Hey John,
We need a referee in a minor discipline issue. My son is seven and usually a real joy. However, his personal hygiene is not always so good. A few months ago we had some friends over the house. “Zander” was walking around smelling pretty bad. It was obvious to me, and I assume my friends, that he had either pooped in his underwear, or, more likely, had, for the 100th time, not wiped his butt properly. I was disgusted at his lack of self pride and I told him he was really stinking it up. He was embarrassed, but considering the seriousness of his smelly error, he deserved to be. Later my wife told me I was out of line. It’s her opinion I should do discipline privately, and not in the company of others. In this case I disagree because he has been lectured before on this problem, and it’s had no effect. I say that the public embarrassment added more motivation for him to take this matter more seriously. What do you say?

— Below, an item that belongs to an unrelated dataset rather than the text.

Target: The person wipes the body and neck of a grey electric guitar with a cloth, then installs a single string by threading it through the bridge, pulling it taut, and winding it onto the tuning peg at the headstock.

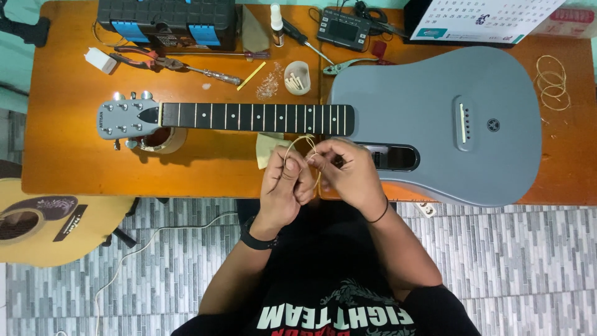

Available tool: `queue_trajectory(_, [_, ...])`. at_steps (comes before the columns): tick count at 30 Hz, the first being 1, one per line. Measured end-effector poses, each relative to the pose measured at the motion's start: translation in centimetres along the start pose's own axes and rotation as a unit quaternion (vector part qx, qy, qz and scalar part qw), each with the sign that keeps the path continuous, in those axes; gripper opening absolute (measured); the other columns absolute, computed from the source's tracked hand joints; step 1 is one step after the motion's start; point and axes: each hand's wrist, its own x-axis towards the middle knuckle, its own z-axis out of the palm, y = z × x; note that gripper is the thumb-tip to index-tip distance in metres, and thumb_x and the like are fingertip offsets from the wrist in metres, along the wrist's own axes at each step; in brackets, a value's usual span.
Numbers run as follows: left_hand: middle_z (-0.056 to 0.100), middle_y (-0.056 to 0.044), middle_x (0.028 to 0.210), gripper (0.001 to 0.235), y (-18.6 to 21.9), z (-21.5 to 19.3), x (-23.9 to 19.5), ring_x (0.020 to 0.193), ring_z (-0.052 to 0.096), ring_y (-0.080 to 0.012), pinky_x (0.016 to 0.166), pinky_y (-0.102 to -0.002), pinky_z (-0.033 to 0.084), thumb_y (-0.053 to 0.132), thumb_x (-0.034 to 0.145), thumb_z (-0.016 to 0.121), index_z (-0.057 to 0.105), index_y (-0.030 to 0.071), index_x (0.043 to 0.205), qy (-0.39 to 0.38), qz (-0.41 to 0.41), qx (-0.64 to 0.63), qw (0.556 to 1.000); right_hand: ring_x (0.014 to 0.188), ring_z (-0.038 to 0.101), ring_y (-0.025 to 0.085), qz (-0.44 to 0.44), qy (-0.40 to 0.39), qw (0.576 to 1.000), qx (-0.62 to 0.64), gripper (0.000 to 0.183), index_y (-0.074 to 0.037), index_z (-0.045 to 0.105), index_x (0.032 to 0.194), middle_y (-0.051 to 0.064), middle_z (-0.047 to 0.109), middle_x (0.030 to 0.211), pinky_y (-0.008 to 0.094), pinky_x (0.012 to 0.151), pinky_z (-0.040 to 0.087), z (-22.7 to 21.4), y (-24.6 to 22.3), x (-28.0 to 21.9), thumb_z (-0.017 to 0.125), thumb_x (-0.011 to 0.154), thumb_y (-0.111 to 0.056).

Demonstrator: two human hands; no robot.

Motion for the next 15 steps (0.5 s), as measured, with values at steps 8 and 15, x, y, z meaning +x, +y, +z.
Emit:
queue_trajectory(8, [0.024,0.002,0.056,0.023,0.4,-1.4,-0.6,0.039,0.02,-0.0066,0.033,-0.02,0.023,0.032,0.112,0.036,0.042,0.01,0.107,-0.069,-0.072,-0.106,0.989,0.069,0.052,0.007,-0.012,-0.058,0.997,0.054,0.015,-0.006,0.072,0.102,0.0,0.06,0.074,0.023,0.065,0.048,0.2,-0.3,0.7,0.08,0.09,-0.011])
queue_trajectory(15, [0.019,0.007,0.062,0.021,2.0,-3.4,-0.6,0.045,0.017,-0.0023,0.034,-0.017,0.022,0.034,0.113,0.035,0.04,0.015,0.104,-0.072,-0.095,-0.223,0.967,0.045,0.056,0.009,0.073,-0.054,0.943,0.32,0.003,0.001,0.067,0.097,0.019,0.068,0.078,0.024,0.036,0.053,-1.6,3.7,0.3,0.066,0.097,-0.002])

When I worked at a children’s residential facility, I discovered the boys were not using soap when they took showers. Instead, they washed their hair with shampoo and “got clean” as the shampoo rinsed out of their hair, down their bodies! No wonder they had a consistent smell about them. Then there was another boy, we’ll just call him B.O. Bobby. I went and bought him deodorant out of my own pathetic pay check and “urged” him to use it. The next day, it was still Pepe le Pew. He insisted he had put it on, but it didn’t work. I got the can of spray and asked him to show me how he put it on. He took the can, lifted up his stinky arm pit and sprayed it… ON HIS SHIRT. Yow! My bad. I thought everyone understood how to put on deodorant. My error, not his.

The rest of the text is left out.